*** Opening Input data ***
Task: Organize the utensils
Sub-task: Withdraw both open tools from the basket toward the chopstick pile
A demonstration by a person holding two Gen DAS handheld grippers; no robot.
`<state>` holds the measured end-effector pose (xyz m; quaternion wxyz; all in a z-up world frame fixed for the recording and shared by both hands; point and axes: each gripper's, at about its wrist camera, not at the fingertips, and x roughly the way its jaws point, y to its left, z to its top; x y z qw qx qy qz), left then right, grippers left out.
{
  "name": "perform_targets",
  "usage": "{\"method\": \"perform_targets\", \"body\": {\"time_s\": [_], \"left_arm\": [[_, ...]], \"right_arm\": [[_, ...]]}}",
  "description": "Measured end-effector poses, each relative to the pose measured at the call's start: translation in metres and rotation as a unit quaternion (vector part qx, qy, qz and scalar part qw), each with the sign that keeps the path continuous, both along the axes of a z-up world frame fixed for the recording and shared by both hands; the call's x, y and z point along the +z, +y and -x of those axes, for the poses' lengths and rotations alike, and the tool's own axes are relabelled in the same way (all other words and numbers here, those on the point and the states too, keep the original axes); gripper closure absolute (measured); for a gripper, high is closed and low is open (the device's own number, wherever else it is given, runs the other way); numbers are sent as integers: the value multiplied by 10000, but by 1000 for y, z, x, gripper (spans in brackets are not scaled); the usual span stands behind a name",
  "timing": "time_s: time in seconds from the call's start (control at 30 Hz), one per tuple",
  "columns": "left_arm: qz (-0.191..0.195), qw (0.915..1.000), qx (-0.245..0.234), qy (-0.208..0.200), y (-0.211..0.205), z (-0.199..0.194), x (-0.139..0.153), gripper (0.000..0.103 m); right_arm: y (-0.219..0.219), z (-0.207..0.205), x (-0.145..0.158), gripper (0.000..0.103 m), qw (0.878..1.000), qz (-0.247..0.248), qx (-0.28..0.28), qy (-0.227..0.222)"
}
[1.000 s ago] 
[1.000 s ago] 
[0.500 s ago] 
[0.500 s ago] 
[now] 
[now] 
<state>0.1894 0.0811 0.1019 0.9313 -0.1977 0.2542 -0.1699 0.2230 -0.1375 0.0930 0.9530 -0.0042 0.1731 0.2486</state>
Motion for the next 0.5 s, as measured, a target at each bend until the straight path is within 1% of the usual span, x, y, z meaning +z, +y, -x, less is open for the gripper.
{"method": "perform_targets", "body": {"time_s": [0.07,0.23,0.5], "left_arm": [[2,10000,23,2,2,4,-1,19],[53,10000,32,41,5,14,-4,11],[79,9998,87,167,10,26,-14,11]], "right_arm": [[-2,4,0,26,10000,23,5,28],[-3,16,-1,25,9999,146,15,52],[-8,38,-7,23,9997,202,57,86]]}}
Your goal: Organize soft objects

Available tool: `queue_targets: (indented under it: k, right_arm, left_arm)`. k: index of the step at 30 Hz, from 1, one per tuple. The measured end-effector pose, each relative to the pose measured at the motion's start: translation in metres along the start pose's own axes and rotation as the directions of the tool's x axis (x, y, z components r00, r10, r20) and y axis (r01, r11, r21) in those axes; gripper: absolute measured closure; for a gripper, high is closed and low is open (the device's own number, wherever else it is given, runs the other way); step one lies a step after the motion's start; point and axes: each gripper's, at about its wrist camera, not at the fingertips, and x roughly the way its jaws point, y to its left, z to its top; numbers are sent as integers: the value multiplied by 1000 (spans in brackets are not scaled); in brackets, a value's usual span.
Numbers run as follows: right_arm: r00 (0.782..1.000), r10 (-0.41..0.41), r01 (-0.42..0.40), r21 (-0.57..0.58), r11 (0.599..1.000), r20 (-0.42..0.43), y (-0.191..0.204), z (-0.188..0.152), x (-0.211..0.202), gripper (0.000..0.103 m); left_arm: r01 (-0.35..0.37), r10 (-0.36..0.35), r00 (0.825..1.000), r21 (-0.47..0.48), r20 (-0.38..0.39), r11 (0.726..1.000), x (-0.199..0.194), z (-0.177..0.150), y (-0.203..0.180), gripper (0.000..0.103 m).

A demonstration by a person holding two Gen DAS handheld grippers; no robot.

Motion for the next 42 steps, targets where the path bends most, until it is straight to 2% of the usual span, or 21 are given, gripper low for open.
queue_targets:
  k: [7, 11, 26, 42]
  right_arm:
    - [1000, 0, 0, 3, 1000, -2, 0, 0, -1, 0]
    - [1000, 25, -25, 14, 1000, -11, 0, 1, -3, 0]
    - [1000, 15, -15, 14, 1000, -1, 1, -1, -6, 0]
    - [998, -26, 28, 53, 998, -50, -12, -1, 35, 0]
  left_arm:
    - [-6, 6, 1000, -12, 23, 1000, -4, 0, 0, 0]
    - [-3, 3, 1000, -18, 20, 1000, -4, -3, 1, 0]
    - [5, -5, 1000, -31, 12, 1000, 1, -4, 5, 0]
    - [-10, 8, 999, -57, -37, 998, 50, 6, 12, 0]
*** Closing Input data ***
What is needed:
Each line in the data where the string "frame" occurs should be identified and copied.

Solved exercise:
`<state>` holds the measured end-effector pose (xyz m; quaternion wxyz; all in a z-up world frame fixed for the recording and shared by both hands; point and axes: each gripper's, at about its wrist camera, not at the fingertips, and x roughly the way its jaws point, y to its left, z to its top; x y z qw qx qy qz), left then right, grippers left out.
  "description": "Measured end-effector poses, each relative to the pose measured at the call's start: translation in metres and rotation as a unit quaternion (vector part qx, qy, qz and scalar part qw), each with the sign that keeps the path continuous, both along the axes of a z-up world frame fixed for the recording and shared by both hands; the call's x, y and z point along the +z, +y and -x of those axes, for the poses' lengths and rotations alike, and the tool's own axes are relabelled in the same way (all other words and numbers here, those on the point and the states too, keep the original axes); gripper closure absolute (measured); for a gripper, high is closed and low is open (the device's own number, wherever else it is given, runs the other way); numbers are sent as integers: the value multiplied by 10000, but by 1000 for y, z, x, gripper (spans in brackets are not scaled); the usual span stands behind a name",

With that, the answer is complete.